§ **Activity**:
Beginning with the line that contains "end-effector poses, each" in the material below, print each line exactly until the line that contains "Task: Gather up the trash" has been printed, then stop.

§ **Provided material**:
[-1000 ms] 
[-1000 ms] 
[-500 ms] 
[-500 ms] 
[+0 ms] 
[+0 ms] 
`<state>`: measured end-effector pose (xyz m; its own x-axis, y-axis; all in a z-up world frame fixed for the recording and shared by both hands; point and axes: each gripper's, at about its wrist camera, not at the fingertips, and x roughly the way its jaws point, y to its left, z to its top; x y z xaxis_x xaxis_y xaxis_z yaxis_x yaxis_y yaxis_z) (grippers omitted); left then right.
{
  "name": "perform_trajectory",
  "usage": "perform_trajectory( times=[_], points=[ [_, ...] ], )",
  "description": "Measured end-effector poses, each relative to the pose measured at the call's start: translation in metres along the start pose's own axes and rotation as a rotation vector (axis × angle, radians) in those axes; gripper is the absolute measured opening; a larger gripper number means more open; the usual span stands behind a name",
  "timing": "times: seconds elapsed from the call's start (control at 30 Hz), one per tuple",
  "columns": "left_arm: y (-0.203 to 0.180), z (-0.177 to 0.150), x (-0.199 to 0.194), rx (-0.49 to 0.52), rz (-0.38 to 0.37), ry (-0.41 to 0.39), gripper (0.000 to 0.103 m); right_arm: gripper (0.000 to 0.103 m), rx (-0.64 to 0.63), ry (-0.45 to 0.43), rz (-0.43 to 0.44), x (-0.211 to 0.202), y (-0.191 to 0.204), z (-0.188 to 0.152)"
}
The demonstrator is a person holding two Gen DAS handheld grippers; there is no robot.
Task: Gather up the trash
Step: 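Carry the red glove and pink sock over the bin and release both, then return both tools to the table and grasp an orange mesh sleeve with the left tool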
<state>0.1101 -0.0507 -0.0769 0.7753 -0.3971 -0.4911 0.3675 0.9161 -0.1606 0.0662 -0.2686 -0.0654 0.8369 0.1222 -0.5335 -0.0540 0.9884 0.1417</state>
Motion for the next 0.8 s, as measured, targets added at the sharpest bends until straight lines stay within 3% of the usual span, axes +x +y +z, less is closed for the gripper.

§ **Response to this task**:
  "description": "Measured end-effector poses, each relative to the pose measured at the call's start: translation in metres along the start pose's own axes and rotation as a rotation vector (axis × angle, radians) in those axes; gripper is the absolute measured opening; a larger gripper number means more open; the usual span stands behind a name",
  "timing": "times: seconds elapsed from the call's start (control at 30 Hz), one per tuple",
  "columns": "left_arm: y (-0.203 to 0.180), z (-0.177 to 0.150), x (-0.199 to 0.194), rx (-0.49 to 0.52), rz (-0.38 to 0.37), ry (-0.41 to 0.39), gripper (0.000 to 0.103 m); right_arm: gripper (0.000 to 0.103 m), rx (-0.64 to 0.63), ry (-0.45 to 0.43), rz (-0.43 to 0.44), x (-0.211 to 0.202), y (-0.191 to 0.204), z (-0.188 to 0.152)"
}
The demonstrator is a person holding two Gen DAS handheld grippers; there is no robot.
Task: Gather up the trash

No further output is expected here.